In your report, you need to only consider a few letters. Here I make
a table of all results, for the help with marking:
```{r}
N <- 1e5
post.mean <- numeric(26)
post.mean.RMSE <- numeric(26)
post.var <- numeric(26)
for (i in 1:26) {
mu <- gen.post(N, LETTERS[i])
post.mean[i] <- mean(mu)
post.mean.RMSE[i] <- sd(mu) / sqrt(N)
post.var[i] <- var(mu)
}
results <- data.frame(post.mean = post.mean, post.var = post.var,
post.mean.RMSE = post.mean.RMSE,
sample.mean = posterior$s.mean,
row.names = LETTERS)
results
```
The table shows all the results. The column `post.mean.RMSE` shows
that the sample size $N$ is large enough, by far, that the posterior
mean is estimated accurately. A more thorough analysis could also
take accuracy of the posterior variance estimate into account.
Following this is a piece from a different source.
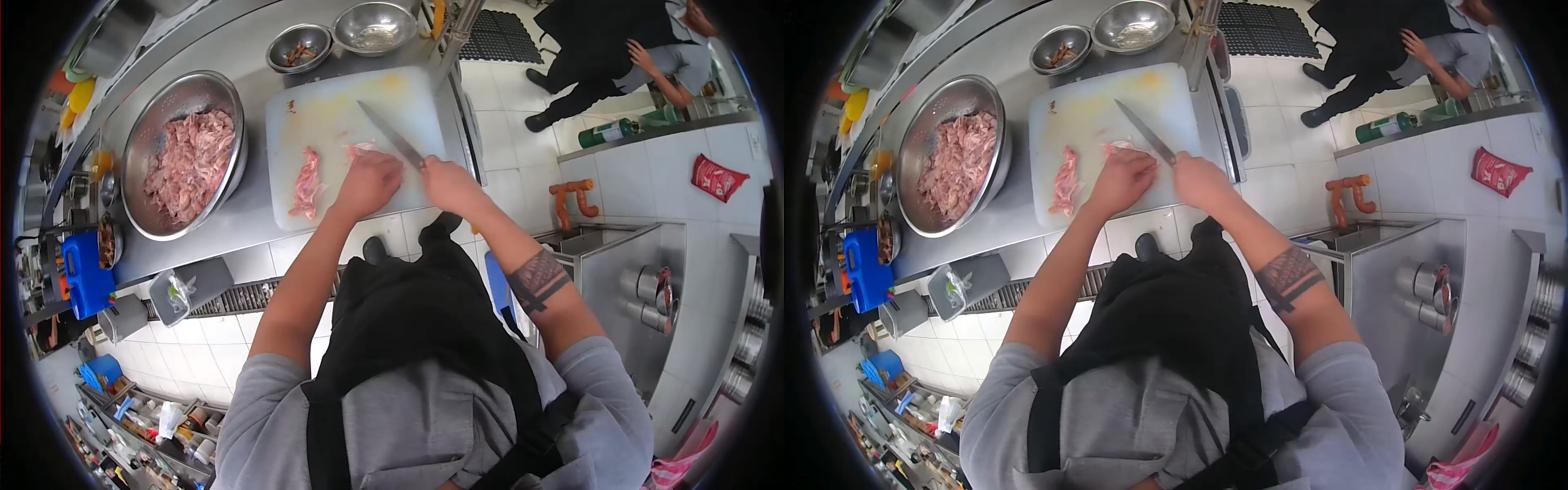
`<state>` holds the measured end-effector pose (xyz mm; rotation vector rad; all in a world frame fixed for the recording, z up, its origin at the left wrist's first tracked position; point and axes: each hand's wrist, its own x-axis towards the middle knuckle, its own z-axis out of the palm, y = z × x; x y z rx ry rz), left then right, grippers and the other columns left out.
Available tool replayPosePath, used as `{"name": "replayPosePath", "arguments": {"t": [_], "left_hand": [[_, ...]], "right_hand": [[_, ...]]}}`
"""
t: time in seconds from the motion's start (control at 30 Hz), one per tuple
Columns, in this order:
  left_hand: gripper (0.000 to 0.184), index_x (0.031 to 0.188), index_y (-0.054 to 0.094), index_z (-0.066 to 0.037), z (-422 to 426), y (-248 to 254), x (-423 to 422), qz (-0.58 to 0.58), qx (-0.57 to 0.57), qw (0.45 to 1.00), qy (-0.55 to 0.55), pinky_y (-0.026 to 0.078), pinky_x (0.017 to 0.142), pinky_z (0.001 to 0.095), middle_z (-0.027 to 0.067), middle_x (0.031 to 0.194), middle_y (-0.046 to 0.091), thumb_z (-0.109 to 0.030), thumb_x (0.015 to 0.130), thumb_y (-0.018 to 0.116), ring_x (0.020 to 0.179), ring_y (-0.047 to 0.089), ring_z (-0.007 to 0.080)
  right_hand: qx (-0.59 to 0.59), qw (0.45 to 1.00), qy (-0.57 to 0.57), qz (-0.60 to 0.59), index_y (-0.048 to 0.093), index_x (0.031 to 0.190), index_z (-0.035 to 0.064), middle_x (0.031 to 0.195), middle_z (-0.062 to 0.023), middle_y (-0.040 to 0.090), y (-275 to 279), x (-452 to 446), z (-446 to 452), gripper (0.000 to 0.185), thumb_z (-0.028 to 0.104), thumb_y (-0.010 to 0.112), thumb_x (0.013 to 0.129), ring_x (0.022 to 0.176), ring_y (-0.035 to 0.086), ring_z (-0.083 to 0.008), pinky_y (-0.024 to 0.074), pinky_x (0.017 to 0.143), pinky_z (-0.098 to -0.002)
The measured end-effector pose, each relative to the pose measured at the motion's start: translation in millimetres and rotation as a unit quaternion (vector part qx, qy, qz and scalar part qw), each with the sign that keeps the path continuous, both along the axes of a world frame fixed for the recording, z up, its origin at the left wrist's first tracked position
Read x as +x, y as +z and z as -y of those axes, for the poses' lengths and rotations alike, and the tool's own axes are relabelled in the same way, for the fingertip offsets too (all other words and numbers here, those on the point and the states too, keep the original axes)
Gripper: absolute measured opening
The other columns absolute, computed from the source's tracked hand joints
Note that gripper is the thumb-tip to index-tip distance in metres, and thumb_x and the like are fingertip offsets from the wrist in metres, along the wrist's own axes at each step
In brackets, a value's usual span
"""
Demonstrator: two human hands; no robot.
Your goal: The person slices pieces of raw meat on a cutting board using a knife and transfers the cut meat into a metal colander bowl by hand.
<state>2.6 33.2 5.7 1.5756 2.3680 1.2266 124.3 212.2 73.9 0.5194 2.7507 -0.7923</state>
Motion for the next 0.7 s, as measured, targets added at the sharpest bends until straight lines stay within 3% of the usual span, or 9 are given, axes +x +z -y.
{"name": "replayPosePath", "arguments": {"t": [0.1,0.2,0.4,0.53,0.6,0.7], "left_hand": [[0.017,0.104,0.078,-0.004,10,8,7,0.066,0.058,0.992,0.095,0.054,0.099,0.0474,0.0102,0.107,0.076,-0.012,0.089,0.076,0.108,0.068,0.0326],[0.013,0.099,0.077,-0.006,10,11,8,0.014,0.065,0.988,0.141,0.053,0.099,0.0468,0.0078,0.107,0.075,-0.013,0.089,0.075,0.108,0.067,0.0313],[0.013,0.097,0.077,-0.009,1,4,4,-0.054,-0.039,0.992,0.104,0.052,0.097,0.047,0.0061,0.105,0.073,-0.016,0.087,0.074,0.11,0.066,0.0294],[0.013,0.096,0.077,-0.007,2,-8,5,-0.031,-0.023,0.995,0.089,0.052,0.098,0.0471,0.0075,0.105,0.073,-0.015,0.087,0.075,0.11,0.065,0.0306],[0.012,0.096,0.076,-0.006,1,-13,1,0.038,0.0,0.996,0.078,0.051,0.099,0.0465,0.0088,0.106,0.073,-0.014,0.087,0.076,0.11,0.065,0.0324],[0.012,0.096,0.075,-0.005,1,-18,0,0.048,0.034,0.995,0.077,0.051,0.1,0.0463,0.0098,0.106,0.073,-0.013,0.087,0.077,0.109,0.065,0.0331]], "right_hand": [[0.025,1.0,-0.005,0.006,0.057,0.112,-0.0039,0.093,-0.0349,0.073,26,16,-1,0.023,0.015,0.046,0.106,0.092,0.073,-0.0528,0.0568,0.083,-0.0619],[0.041,0.999,0.001,0.036,0.056,0.11,-0.0025,0.089,-0.0335,0.072,48,49,14,0.024,0.019,0.046,0.108,0.087,0.072,-0.0529,0.0564,0.08,-0.0627],[0.057,0.994,0.01,0.095,0.054,0.108,-0.0019,0.085,-0.0324,0.072,66,99,31,0.025,0.022,0.046,0.11,0.084,0.072,-0.0533,0.0557,0.079,-0.0636],[0.016,0.992,0.004,0.123,0.054,0.11,-0.0028,0.089,-0.0333,0.072,54,99,33,0.023,0.019,0.046,0.109,0.088,0.072,-0.0534,0.0559,0.081,-0.0635],[0.004,0.992,-0.002,0.129,0.054,0.11,-0.0034,0.091,-0.0337,0.072,36,86,34,0.022,0.017,0.046,0.108,0.09,0.072,-0.0537,0.0559,0.081,-0.0634],[-0.01,0.996,-0.009,0.083,0.053,0.11,-0.0046,0.094,-0.0349,0.072,3,52,37,0.019,0.011,0.045,0.105,0.093,0.071,-0.0549,0.0559,0.083,-0.0634]]}}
Producing
the table takes a few seconds on my laptop, so there is scope to increase
$N$, if needed.
The table, and the plot below, shows that the Bayesian estimate for
the mean differs clearly from the classical estimate (*i.e.* from the sample
mean) only for the letters "C", "I" and "L". There is also a small
deviation for the letter "B":
```{r}
plot(results$post.mean - results$sample.mean, xaxt="n",
xlab="letter", ylab="post. mean - sample mean")
axis(1, at=1:26, labels=LETTERS)
```
The table shows the results.
Marking criteria:
* Are the Monte Carlo samples generated correctly?
* Are the posterior mean and variance for at least two different letters estimated?
* Is at least one of the letters considered close enough to the
edge of the prior interval, that the Bayesian estimate differs from the
classical estimate?
* Is the Monte Carlo sample size chosen wisely?